By Caroline Kariuki
A drink or two or more, is the best way to kill time while in flight, as you wait for your flight or to kill your nerves before you fly right? WRONG! Ask Alec Baldwin, Courtney Love, David Hasselhoff and many other not so famous drunk passengers. A drink or two is alright so long as you are able to control yourself as you board and when in flight.
The UK aviation minister Baroness Sugg, launched the “One Too Many” campaign reminds passengers of the costs of drinking to excess when travelling by air. The campaign will be rolled out via Facebook and Instagram social media campaigning the nine pilot airports across the UK.
Facts About Alcohol And Flying
If you are afraid of flying and you consume alcohol to avoid the pre-flight jitters, unfortunately it won’t work. If you have fear of flying, the best thing would be to address the fear. Find out why and think positive and practice deep breathing exercises.
If you are drunk as you board, the crew will not let you board the aircraft because gate agents are required by law to stop you from boarding the plane if you appear intoxicated. This is because you may cause trouble on the flight; therefore it is for your interest, the other passengers and the airline’s interest.

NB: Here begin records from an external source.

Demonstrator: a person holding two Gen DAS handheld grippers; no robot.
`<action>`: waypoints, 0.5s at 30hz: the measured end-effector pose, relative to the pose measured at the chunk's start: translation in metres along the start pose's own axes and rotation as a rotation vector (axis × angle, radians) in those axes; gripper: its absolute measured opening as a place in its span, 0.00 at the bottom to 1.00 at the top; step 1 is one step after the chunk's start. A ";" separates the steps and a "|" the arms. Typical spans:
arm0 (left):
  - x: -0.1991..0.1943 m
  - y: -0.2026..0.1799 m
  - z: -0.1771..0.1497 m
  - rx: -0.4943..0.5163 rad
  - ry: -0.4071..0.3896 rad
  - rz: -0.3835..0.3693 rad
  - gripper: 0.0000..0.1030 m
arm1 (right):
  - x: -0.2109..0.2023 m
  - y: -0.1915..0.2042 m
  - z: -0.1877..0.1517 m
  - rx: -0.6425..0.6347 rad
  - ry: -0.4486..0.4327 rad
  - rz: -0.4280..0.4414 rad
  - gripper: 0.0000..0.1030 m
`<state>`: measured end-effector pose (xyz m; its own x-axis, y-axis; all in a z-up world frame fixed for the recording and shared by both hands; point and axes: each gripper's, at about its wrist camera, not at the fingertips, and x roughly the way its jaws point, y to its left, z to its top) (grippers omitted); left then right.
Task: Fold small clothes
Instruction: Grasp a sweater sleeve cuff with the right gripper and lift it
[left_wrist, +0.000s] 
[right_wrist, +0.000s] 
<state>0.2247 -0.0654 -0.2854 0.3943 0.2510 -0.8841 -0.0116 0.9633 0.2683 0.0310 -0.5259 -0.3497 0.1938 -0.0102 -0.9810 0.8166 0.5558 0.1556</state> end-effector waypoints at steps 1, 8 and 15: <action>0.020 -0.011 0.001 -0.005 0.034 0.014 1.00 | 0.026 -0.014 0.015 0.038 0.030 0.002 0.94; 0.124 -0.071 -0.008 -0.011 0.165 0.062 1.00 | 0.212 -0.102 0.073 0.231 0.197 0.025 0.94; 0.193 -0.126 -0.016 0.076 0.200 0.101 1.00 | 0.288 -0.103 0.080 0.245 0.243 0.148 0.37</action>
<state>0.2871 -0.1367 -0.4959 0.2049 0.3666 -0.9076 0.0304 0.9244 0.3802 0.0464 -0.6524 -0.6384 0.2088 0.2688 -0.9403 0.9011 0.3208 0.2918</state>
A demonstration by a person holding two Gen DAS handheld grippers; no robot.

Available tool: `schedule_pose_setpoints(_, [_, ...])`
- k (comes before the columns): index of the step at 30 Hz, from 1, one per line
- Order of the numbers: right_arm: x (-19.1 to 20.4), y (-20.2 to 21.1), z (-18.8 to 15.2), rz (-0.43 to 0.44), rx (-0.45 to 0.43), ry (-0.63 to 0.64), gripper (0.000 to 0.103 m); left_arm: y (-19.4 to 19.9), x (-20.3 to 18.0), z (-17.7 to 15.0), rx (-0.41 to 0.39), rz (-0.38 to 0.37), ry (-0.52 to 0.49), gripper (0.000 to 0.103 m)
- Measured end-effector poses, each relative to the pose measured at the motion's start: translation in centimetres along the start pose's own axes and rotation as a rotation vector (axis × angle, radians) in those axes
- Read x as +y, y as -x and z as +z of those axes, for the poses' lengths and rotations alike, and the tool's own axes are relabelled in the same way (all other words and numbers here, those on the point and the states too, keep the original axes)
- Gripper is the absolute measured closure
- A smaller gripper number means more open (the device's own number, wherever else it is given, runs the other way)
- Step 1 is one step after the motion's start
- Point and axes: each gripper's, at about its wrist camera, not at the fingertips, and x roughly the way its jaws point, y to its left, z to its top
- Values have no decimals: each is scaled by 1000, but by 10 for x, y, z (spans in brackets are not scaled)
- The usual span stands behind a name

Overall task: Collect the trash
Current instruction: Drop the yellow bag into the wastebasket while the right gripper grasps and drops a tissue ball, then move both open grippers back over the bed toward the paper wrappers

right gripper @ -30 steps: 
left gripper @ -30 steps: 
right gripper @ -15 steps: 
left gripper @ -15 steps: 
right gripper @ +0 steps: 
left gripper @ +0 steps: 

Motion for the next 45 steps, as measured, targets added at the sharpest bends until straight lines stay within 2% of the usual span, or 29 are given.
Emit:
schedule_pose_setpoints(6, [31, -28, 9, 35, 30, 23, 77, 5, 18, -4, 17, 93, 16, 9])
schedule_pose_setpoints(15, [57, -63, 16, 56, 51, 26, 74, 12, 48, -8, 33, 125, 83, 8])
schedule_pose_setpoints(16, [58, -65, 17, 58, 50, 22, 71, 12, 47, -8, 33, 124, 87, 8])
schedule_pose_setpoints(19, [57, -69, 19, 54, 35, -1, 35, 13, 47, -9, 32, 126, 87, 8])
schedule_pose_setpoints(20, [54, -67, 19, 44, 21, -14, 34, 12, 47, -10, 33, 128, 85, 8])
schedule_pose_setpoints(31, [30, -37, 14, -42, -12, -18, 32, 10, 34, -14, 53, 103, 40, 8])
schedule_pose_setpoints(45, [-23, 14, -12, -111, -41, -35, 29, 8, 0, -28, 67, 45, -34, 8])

During a flight, the pressure inside the cabin of the aircraft is lower than the pressure on the earth. This affects the body’s ability to absorb oxygen and thus makes the passenger lightheaded. This lightheadedness is termed as hypoxia. Therefore when you drink one beer in-flight the body responds as if you have drank two beers due to the hypoxia. This will make you seem more drunk as compared to if you were on the ground with the same amount of alcohol.
Although most airlines serve alcohol during the flight, some countries have different civil aviation regulations. As a result of this, some may not serve alcohol in flights to some destinations. Cabin crews have the right to refuse to serve alcohol to already intoxicated passengers. In accordance with IATA regulations, passengers are also not allowed to drink alcohol they have brought onto the aircraft.
A BBC documentary report stated that arrests of drunken air passengers rose by 50% between 2016 and 2017. 387 people were arrested in 2017 compared to 250 the previous year. More than half of the cabin crew who responded to the survey said they witnessed disruptive drunken passenger behavior and one in five said they have suffered physical abuse.
Offenders in the UK can receive a maximum sentence of 2 years’ imprisonment according to the Civil Aviation Authority. In Kenya the maximum sentence is also two years’ imprisonment for disruptive behavior resulting from alcohol intoxication.